• **Extracted records**:
------------------------------------------------------------------------
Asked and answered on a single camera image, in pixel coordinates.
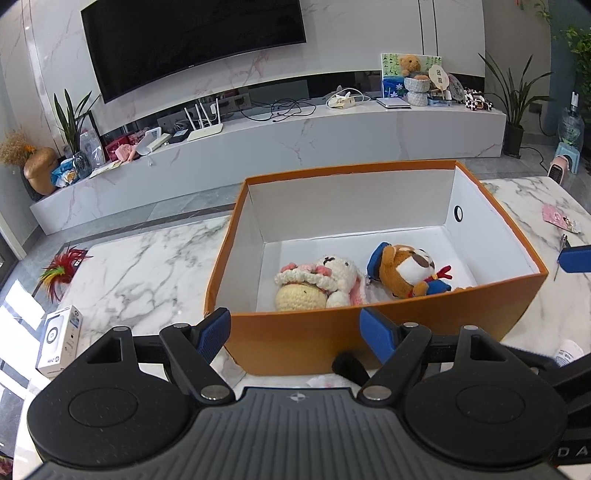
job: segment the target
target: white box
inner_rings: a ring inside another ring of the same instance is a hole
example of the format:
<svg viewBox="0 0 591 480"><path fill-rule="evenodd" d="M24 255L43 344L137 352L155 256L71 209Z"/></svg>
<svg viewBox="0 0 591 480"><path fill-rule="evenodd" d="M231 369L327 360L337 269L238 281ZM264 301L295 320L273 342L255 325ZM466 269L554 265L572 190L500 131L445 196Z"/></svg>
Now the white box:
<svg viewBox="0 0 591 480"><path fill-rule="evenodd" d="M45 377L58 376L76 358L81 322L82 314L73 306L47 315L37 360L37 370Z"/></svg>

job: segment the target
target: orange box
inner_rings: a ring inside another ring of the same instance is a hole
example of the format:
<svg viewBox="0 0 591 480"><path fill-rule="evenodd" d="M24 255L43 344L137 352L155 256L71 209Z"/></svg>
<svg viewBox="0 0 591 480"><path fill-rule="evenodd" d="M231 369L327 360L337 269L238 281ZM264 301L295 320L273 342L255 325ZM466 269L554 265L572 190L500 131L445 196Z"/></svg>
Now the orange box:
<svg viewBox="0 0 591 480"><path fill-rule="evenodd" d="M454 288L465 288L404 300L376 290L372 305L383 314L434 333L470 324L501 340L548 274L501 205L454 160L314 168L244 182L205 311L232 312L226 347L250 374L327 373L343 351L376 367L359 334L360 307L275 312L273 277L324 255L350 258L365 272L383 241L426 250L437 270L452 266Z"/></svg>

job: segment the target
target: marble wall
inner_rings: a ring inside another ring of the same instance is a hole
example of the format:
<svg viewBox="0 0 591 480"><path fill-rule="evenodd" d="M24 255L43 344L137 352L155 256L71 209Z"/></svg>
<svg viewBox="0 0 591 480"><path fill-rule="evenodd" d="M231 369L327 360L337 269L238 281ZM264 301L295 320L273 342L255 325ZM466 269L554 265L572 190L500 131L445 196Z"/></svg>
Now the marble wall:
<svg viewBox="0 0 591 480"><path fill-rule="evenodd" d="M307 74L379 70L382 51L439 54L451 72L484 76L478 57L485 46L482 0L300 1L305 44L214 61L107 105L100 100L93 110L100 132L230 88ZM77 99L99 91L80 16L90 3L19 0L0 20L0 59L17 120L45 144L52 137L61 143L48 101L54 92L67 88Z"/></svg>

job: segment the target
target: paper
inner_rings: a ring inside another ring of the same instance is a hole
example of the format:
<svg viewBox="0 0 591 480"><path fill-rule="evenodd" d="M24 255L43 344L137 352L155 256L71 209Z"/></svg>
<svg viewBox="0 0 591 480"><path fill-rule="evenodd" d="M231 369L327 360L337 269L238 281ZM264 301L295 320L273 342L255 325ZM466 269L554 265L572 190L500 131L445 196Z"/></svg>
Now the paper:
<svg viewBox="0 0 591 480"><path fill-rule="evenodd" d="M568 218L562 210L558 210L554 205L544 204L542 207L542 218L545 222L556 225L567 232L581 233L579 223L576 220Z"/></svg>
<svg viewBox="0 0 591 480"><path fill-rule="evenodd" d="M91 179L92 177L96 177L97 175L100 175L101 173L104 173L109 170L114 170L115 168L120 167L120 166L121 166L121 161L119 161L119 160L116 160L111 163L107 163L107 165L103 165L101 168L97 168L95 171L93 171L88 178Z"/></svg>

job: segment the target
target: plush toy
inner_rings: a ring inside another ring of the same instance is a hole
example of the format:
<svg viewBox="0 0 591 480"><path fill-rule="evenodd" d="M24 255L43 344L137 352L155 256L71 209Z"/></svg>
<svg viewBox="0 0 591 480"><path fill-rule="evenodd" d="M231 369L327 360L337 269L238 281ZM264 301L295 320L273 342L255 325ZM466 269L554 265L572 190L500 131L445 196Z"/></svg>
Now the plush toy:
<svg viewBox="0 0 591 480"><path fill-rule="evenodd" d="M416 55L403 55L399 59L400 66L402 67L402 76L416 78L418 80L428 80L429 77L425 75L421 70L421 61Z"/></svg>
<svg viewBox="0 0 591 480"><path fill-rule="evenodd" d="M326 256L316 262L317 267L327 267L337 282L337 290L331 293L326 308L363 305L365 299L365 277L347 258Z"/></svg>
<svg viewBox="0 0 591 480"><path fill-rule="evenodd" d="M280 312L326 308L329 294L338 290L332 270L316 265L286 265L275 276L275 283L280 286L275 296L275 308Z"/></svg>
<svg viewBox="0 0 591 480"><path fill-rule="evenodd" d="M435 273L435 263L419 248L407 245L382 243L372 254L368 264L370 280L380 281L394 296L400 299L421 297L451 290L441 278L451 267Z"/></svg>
------------------------------------------------------------------------
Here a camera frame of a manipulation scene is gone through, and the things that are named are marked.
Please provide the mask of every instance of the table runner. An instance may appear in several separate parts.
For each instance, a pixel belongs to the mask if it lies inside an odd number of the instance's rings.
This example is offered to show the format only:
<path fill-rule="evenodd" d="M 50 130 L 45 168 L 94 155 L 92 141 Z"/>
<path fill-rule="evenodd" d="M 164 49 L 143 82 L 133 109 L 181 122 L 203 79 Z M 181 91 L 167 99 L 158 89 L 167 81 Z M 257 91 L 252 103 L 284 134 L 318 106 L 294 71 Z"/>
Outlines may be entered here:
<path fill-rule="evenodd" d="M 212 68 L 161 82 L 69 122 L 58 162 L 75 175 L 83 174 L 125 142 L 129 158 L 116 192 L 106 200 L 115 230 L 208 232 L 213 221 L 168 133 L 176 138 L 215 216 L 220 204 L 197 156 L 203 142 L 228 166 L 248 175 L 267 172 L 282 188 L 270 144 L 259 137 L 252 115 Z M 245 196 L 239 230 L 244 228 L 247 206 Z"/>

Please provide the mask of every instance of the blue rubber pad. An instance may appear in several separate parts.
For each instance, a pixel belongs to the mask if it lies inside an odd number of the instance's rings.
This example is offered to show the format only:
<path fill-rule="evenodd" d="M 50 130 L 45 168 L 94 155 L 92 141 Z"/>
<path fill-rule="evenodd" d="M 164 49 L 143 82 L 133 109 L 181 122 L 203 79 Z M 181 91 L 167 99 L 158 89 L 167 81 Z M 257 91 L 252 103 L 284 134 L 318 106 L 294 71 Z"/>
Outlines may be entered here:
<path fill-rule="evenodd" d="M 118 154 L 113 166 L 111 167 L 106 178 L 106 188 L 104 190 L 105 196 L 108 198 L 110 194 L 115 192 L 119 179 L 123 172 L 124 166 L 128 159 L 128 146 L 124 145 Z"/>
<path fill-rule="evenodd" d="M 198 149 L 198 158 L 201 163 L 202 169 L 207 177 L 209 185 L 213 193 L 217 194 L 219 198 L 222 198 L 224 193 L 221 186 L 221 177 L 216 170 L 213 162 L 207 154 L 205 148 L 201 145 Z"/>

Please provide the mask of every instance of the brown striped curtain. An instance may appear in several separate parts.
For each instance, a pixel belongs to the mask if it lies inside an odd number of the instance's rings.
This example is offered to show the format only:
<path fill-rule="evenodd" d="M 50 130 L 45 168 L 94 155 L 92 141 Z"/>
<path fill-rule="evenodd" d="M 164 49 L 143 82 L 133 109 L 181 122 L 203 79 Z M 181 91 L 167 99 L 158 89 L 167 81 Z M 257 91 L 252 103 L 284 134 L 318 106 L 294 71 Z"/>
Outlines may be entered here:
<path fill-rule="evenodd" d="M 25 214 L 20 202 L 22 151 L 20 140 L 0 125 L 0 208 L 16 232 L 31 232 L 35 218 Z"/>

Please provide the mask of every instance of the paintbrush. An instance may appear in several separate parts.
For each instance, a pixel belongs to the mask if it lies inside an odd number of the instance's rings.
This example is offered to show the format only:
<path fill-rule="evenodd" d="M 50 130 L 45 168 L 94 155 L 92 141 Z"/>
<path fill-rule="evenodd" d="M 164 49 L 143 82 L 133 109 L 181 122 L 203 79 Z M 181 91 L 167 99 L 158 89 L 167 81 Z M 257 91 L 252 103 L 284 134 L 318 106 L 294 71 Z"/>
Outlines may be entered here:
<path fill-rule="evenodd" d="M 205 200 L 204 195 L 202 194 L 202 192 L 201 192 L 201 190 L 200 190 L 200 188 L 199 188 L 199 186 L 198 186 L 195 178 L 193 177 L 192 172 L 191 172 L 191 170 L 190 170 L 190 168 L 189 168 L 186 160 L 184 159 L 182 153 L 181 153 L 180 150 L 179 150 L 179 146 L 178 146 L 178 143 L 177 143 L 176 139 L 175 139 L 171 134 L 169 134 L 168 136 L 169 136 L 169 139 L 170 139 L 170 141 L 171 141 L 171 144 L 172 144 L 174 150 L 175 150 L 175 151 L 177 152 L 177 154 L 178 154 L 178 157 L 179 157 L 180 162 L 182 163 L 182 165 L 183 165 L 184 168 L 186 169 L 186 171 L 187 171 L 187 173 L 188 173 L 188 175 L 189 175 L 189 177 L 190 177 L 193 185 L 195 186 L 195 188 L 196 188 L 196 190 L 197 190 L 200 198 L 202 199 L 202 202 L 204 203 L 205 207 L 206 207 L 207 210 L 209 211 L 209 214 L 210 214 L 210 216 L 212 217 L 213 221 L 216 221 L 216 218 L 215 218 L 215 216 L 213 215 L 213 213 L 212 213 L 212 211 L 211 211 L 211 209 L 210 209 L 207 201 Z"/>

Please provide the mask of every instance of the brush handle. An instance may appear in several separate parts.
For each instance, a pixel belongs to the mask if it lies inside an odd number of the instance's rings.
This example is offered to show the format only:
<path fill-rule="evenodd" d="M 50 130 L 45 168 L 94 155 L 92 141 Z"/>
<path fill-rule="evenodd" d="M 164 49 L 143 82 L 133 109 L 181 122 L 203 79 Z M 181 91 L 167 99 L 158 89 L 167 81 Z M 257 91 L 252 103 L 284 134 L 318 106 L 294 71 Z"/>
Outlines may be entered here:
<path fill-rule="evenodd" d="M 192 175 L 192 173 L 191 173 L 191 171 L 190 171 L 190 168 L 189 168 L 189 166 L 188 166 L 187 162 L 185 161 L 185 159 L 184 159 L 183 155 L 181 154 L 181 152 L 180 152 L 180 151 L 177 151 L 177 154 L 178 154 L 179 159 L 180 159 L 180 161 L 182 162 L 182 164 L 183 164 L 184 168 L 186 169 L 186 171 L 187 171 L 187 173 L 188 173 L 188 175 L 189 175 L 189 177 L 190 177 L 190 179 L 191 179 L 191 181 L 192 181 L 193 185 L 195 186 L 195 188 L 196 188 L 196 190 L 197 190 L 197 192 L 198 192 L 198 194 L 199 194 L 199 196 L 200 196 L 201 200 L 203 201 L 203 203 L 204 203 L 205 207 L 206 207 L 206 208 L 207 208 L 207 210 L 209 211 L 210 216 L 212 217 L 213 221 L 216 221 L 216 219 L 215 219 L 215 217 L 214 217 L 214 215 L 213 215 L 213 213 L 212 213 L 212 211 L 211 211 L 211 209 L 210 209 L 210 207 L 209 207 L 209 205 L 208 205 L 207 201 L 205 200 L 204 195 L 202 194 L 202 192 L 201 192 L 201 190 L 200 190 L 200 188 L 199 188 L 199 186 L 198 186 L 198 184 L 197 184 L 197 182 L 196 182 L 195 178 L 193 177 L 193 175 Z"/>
------------------------------------------------------------------------
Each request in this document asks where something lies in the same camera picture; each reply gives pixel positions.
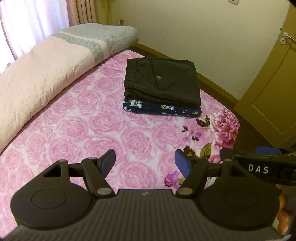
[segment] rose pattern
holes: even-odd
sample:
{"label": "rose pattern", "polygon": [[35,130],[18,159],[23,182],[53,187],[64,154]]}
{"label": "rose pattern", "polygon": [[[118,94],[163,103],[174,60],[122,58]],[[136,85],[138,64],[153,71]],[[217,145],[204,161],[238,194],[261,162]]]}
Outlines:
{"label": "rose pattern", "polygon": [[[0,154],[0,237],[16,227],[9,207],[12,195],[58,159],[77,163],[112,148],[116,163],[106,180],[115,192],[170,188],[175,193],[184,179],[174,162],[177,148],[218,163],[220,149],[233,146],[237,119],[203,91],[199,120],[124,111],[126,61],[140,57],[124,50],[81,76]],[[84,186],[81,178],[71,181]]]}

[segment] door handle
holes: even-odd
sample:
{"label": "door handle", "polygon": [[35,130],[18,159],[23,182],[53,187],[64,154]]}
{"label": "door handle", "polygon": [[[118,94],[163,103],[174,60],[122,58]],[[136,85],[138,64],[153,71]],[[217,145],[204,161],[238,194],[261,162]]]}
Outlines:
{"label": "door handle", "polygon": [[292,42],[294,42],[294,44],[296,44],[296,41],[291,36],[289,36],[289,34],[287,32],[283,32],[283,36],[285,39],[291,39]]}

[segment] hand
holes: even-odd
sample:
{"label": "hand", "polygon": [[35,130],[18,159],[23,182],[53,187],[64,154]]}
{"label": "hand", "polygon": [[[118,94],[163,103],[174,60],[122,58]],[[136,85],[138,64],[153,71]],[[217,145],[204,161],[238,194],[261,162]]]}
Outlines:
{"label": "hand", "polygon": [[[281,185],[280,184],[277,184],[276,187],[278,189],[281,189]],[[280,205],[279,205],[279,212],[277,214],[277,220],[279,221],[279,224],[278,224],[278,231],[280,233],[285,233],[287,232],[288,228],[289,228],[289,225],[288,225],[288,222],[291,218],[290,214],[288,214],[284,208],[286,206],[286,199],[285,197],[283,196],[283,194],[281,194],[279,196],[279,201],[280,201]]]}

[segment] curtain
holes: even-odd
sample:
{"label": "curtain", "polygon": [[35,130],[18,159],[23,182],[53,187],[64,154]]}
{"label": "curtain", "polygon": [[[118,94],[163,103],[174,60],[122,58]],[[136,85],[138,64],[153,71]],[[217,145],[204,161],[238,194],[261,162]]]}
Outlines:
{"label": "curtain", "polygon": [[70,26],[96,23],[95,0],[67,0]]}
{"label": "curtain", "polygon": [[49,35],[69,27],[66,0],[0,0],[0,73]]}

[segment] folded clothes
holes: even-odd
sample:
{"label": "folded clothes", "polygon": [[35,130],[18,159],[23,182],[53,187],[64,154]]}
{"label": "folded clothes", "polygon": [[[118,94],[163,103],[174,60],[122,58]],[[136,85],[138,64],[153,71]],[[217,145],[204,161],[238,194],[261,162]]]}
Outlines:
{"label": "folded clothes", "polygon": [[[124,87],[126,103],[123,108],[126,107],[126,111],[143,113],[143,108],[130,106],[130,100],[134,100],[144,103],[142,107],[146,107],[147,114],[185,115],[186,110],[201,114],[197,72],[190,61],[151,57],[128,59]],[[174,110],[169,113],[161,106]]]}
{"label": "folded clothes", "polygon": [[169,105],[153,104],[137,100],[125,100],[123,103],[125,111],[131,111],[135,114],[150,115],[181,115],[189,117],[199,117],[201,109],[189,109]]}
------------------------------------------------------------------------
• **EXERCISE DIRECTIONS**: Using the entries above, give the number of lines that include "several", with no added words.

• **EXPECTED ANSWER**: 5